(WHAT YOU NEED TO DO)
Word for word, copy the listing below and leave out its images.

(GIVEN MATERIAL)
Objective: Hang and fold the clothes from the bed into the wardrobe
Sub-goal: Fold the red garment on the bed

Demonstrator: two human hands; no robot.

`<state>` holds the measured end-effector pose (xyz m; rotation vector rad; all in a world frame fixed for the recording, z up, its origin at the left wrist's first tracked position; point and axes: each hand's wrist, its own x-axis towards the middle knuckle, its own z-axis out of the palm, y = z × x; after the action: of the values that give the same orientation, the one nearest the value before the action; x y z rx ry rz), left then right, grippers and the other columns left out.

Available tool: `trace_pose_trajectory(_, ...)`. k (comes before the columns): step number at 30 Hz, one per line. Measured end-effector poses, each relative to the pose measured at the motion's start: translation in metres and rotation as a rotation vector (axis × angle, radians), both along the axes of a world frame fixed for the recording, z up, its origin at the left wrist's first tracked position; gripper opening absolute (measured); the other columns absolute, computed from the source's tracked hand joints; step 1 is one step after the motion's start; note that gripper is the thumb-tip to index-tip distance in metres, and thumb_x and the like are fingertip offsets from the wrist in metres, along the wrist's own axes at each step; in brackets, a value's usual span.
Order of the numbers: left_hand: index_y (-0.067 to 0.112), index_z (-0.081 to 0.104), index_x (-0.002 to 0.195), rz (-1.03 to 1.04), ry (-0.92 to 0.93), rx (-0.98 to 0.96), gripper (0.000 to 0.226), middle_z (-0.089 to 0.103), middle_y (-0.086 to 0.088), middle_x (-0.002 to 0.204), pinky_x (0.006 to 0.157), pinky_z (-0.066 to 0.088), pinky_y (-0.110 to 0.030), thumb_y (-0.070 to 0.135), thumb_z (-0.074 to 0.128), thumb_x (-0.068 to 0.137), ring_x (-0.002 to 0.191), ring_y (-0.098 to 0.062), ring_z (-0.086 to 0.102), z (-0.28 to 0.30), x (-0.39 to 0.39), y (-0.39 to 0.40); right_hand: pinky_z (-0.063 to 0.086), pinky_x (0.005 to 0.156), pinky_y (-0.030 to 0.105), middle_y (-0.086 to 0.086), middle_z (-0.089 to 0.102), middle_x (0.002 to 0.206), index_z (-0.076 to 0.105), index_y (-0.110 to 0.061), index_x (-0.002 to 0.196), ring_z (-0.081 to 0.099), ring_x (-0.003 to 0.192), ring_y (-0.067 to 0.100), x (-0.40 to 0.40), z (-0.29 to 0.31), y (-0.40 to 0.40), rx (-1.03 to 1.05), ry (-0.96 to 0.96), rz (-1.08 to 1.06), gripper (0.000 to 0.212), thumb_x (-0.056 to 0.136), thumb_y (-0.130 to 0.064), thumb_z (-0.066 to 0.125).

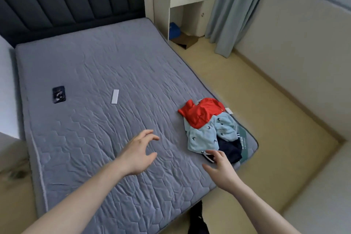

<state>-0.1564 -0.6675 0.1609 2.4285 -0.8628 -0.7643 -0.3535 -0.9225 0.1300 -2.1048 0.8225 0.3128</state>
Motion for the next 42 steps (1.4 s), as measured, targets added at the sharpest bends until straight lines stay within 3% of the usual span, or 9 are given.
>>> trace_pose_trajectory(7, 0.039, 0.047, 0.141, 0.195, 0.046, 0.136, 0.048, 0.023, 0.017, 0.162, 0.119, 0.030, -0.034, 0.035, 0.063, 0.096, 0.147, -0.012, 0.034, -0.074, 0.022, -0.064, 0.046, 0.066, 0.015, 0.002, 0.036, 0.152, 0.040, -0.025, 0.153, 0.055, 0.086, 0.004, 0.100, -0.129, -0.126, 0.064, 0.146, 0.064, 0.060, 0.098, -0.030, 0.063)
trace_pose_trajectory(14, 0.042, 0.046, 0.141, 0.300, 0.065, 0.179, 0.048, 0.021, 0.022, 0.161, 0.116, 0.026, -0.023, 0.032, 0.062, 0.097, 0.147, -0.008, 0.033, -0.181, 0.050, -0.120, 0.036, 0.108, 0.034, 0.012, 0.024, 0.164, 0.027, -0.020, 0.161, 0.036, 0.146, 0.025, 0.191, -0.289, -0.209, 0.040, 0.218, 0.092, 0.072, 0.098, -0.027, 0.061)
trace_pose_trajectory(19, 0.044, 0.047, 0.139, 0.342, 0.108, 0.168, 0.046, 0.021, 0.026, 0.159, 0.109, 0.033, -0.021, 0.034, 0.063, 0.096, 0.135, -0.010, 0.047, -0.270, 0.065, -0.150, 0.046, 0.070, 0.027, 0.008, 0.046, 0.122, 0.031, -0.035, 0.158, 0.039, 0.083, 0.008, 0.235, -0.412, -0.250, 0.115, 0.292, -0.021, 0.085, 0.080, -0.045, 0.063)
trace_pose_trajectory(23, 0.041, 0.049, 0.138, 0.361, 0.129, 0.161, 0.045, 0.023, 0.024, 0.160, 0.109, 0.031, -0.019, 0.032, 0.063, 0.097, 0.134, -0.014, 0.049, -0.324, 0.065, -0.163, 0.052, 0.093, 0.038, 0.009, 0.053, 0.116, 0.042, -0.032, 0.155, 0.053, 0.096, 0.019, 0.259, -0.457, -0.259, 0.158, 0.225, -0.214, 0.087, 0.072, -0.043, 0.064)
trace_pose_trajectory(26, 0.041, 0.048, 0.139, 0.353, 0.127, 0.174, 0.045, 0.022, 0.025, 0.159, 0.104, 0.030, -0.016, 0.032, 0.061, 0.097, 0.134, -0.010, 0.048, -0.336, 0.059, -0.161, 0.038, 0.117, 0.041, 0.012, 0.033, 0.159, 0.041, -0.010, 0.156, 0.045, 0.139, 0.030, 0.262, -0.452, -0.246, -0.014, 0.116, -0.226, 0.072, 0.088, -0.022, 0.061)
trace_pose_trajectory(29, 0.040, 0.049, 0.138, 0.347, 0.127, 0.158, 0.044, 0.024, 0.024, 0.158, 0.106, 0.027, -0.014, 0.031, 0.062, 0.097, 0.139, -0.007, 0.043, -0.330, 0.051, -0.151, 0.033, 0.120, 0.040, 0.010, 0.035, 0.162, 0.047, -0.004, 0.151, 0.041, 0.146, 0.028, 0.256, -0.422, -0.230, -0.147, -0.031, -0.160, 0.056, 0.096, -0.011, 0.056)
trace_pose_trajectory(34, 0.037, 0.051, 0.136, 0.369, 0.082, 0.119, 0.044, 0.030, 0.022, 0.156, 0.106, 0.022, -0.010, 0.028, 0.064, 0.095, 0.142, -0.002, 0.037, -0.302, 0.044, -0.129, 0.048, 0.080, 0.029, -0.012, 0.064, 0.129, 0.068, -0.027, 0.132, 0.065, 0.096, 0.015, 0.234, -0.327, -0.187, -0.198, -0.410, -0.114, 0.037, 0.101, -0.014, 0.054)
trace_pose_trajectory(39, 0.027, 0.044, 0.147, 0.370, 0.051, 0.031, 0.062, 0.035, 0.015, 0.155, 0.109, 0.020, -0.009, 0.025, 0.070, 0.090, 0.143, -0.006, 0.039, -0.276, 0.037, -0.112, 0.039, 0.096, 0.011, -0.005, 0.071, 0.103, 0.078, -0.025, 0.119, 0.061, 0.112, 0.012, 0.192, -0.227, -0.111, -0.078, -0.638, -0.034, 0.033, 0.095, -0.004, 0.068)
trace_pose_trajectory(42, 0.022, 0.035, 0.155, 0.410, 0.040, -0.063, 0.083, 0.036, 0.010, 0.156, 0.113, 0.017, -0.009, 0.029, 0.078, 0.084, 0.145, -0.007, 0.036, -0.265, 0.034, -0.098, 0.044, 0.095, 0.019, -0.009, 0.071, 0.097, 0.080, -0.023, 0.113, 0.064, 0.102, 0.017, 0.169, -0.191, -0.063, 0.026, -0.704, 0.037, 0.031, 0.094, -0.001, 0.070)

(ANSWER)
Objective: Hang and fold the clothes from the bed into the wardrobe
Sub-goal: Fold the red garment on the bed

Demonstrator: two human hands; no robot.

`<state>` holds the measured end-effector pose (xyz m; rotation vector rad; all in a world frame fixed for the recording, z up, its origin at the left wrist's first tracked position; point and axes: each hand's wrist, its own x-axis towards the middle knuckle, its own z-axis out of the palm, y = z × x; after the action: of the values that give the same orientation, the one nearest the value before the action; x y z rx ry rz), left then right, grippers and the other columns left out.

Available tool: `trace_pose_trajectory(_, ...)`. k (comes before the columns): step number at 30 Hz, one per line. Measured end-effector poses, each relative to the pose measured at the motion's start: translation in metres and rotation as a rotation vector (axis × angle, radians), both along the axes of a world frame fixed for the recording, z up, its origin at the left wrist's first tracked position; gripper opening absolute (measured); the other columns absolute, computed from the source's tracked hand joints; step 1 is one step after the motion's start; note that gripper is the thumb-tip to index-tip distance in metres, and thumb_x and the like are fingertip offsets from the wrist in metres, along the wrist's own axes at each step; in brackets, a value's usual span.
Order of the numbers: left_hand: index_y (-0.067 to 0.112), index_z (-0.081 to 0.104), index_x (-0.002 to 0.195), rz (-1.03 to 1.04), ry (-0.92 to 0.93), rx (-0.98 to 0.96), gripper (0.000 to 0.226), middle_z (-0.089 to 0.103), middle_y (-0.086 to 0.088), middle_x (-0.002 to 0.204), pinky_x (0.006 to 0.157), pinky_z (-0.066 to 0.088), pinky_y (-0.110 to 0.030), thumb_y (-0.070 to 0.135), thumb_z (-0.074 to 0.128), thumb_x (-0.068 to 0.137), ring_x (-0.002 to 0.191), ring_y (-0.098 to 0.062), ring_z (-0.086 to 0.102), z (-0.28 to 0.30), x (-0.39 to 0.39), y (-0.39 to 0.40); right_hand: pinky_z (-0.063 to 0.086), pinky_x (0.005 to 0.156), pinky_y (-0.030 to 0.105), middle_y (-0.086 to 0.086), middle_z (-0.089 to 0.102), middle_x (0.002 to 0.206), index_z (-0.076 to 0.105), index_y (-0.110 to 0.061), index_x (-0.002 to 0.196), ring_z (-0.081 to 0.099), ring_x (-0.003 to 0.192), ring_y (-0.067 to 0.100), x (-0.40 to 0.40), z (-0.29 to 0.31), y (-0.40 to 0.40), rx (-1.03 to 1.05), ry (-0.96 to 0.96), rz (-1.08 to 1.06), gripper (0.000 to 0.212), thumb_x (-0.056 to 0.136), thumb_y (-0.130 to 0.064), thumb_z (-0.066 to 0.125).


<state>-0.1564 -0.6675 0.1609 2.4285 -0.8628 -0.7643 -0.3535 -0.9225 0.1300 -2.1048 0.8225 0.3128</state>
Motion for the next 42 steps (1.4 s), as measured, targets added at the sharpest bends until straight lines stay within 3% of the usual span, or 9 are given.
>>> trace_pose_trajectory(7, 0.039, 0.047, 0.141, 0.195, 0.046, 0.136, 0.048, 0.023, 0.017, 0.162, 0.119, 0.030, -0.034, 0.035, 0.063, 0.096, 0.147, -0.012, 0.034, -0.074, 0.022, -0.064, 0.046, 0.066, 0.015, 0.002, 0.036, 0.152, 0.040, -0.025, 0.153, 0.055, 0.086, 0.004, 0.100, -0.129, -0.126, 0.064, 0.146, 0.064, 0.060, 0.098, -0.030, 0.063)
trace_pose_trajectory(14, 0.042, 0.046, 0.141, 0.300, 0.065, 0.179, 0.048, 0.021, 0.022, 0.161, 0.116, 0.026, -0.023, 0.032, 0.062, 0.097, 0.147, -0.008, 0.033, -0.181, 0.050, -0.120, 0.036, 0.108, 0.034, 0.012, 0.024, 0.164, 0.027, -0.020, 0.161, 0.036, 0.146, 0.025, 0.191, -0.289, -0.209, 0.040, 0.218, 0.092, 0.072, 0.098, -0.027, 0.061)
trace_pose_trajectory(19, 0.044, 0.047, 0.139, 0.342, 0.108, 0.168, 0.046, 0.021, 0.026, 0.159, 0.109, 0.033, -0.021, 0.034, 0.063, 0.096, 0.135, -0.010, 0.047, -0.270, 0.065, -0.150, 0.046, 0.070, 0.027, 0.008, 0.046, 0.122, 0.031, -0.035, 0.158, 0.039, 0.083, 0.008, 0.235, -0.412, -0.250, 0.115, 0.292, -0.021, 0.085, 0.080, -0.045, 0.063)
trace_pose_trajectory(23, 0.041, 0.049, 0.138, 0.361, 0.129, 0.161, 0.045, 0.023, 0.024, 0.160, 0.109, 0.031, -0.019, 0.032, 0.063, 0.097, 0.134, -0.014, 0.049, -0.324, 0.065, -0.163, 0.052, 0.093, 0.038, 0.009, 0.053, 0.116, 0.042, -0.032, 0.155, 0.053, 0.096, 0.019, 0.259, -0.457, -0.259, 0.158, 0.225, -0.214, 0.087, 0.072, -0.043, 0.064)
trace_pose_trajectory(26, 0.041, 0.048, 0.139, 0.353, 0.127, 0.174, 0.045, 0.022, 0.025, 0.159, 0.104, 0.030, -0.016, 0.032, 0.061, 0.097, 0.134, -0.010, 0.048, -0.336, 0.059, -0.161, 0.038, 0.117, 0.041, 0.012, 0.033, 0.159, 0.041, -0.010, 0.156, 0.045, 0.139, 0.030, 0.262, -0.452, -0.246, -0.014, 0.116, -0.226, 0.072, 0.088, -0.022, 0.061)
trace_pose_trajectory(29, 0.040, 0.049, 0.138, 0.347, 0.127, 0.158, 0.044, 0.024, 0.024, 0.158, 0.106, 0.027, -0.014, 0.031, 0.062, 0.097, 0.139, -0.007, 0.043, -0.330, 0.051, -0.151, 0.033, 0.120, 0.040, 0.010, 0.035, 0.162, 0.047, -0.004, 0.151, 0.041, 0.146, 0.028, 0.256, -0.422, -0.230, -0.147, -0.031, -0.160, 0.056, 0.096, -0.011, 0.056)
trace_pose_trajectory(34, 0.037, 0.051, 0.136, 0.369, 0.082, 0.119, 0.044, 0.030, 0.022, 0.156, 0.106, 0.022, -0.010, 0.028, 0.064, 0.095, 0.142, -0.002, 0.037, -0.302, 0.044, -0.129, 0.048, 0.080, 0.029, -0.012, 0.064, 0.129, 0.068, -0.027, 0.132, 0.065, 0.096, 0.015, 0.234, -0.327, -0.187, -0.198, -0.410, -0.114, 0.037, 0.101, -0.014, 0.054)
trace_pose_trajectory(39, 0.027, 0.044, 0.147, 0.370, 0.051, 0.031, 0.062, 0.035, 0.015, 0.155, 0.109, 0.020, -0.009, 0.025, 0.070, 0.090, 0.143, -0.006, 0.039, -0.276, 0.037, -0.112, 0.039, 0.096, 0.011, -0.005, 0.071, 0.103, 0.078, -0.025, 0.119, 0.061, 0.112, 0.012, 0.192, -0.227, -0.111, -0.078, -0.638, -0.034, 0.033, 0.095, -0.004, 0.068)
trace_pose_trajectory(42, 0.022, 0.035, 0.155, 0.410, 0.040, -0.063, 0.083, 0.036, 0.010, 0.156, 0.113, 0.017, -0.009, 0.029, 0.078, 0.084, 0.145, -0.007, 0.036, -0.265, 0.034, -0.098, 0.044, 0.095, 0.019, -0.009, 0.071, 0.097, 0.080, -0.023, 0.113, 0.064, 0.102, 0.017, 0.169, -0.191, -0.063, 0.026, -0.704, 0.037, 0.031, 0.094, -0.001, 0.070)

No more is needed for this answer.